I am completely new to Snowplow and am in the process of setting up my Open Source Scala Collector for Kinesis and I continue to run into what appears to be a unique issue. I have searched all of the previous topics, to no avail.
When I attempt to run this:
java -jar -Dcom.amazonaws.sdk.disableCbor snowplow-stream-collector-kinesis-1.0.0.jar --config poc.config
I continue to receive this message immediately following:
Exception in thread “main” com.amazonaws.SdkClientException: Unable to load AWS credentials from any provider in the chain: [EnvironmentVariableCredentialsProvider: Unable to load AWS credentials from environment variables (AWS_ACCESS_KEY_ID (or AWS_ACCESS_KEY) and AWS_SECRET_KEY (or AWS_SECRET_ACCESS_KEY)), SystemPropertiesCredentialsProvider: Unable to load AWS credentials from Java system properties (aws.accessKeyId and aws.secretKey), com.amazonaws.auth.profile.ProfileCredentialsProvider@73386d72: profile file cannot be null, com.amazonaws.auth.EC2ContainerCredentialsProviderWrapper@2516fc68: Unable to load credentials from service endpoint]

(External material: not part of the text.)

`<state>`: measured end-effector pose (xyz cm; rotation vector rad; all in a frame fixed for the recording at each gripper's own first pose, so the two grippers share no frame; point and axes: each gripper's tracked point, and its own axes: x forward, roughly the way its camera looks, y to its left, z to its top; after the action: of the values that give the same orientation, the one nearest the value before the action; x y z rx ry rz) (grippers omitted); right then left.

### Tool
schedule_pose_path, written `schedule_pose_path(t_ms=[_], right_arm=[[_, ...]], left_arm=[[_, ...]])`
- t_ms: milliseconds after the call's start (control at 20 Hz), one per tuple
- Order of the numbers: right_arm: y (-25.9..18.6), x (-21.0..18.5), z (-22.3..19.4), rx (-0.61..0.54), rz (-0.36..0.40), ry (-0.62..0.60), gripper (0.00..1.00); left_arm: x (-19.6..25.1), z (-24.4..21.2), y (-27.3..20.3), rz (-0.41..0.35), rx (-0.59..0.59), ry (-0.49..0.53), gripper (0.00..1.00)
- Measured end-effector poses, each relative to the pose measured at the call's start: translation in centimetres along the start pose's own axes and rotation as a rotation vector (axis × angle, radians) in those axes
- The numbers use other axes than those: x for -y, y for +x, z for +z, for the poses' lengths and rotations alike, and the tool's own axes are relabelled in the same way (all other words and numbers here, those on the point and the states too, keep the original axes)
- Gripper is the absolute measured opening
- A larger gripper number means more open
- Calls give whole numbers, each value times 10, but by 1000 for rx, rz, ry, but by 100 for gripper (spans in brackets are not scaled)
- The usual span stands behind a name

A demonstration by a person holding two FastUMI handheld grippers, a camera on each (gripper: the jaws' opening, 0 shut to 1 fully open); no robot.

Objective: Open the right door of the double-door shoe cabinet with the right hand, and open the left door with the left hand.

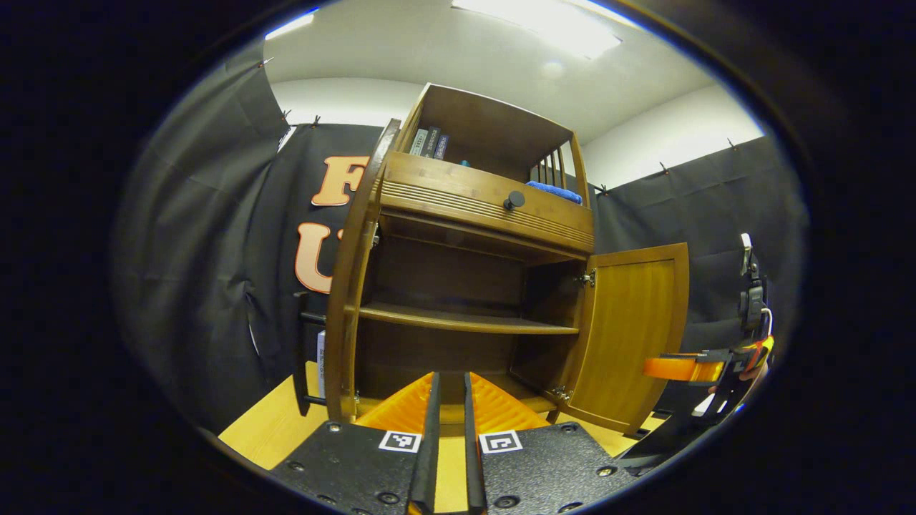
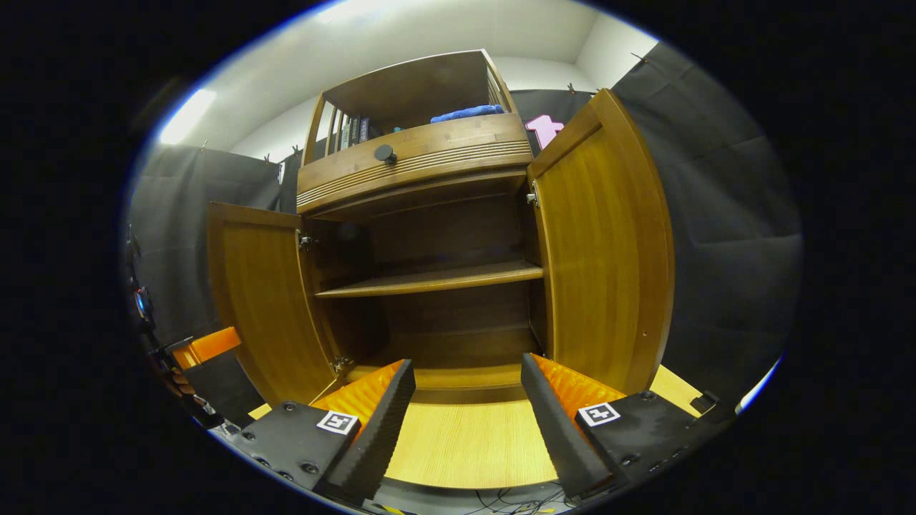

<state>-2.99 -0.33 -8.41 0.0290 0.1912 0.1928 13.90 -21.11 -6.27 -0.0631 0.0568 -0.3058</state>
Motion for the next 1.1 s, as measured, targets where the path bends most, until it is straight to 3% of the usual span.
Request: schedule_pose_path(t_ms=[50,150,200,300,400,450,500,550,600,700,750,800,850,950,1000,1050,1100], right_arm=[[-2,2,0,2,-7,2,100],[-6,6,0,4,-23,2,96],[-8,8,0,9,-31,-4,98],[-10,15,-1,7,-49,-19,96],[-11,19,-1,2,-61,-20,96],[-11,19,-1,3,-63,-16,86],[-9,19,-1,3,-63,-9,96],[-9,18,-1,2,-60,-2,96],[-8,16,-1,2,-55,2,87],[-4,13,0,2,-48,-2,87],[-2,12,1,2,-47,-7,96],[0,11,1,1,-45,-10,96],[0,10,-1,-2,-42,-10,86],[4,7,-1,-5,-33,-5,86],[6,6,-1,-5,-29,-5,97],[7,5,-1,-6,-27,-6,100],[8,4,-2,-7,-25,-9,97]], left_arm=[[5,1,4,6,5,-19,16],[18,-1,10,3,5,-60,16],[24,-2,13,2,9,-72,25],[28,-3,15,16,9,-79,31],[33,-4,16,2,15,-65,52],[37,-2,12,-3,23,-58,62],[37,0,11,-4,31,-58,73],[37,1,11,-2,34,-58,83],[36,0,12,1,35,-62,94],[28,0,14,30,37,-63,94],[25,-2,14,48,34,-60,94],[20,-3,15,64,27,-56,92],[18,-5,16,74,19,-52,94],[14,-7,17,89,10,-55,95],[13,-8,17,90,6,-59,92],[12,-9,17,93,3,-59,92],[10,-9,17,98,1,-52,92]])
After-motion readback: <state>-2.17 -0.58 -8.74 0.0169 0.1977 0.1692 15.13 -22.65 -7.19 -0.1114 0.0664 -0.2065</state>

at com.amazonaws.auth.AWSCredentialsProviderChain.getCredentials(AWSCredentialsProviderChain.java:136)
at com.amazonaws.http.AmazonHttpClient$RequestExecutor.getCredentialsFromContext(AmazonHttpClient.java:1225)
at com.amazonaws.http.AmazonHttpClient$RequestExecutor.runBeforeRequestHandlers(AmazonHttpClient.java:801)
at com.amazonaws.http.AmazonHttpClient$RequestExecutor.doExecute(AmazonHttpClient.java:751)
at com.amazonaws.http.AmazonHttpClient$RequestExecutor.executeWithTimer(AmazonHttpClient.java:744)
at com.amazonaws.http.AmazonHttpClient$RequestExecutor.execute(AmazonHttpClient.java:726)
at com.amazonaws.http.AmazonHttpClient$RequestExecutor.access$500(AmazonHttpClient.java:686)
at com.amazonaws.http.AmazonHttpClient$RequestExecutionBuilderImpl.execute(AmazonHttpClient.java:668)
at com.amazonaws.http.AmazonHttpClient.execute(AmazonHttpClient.java:532)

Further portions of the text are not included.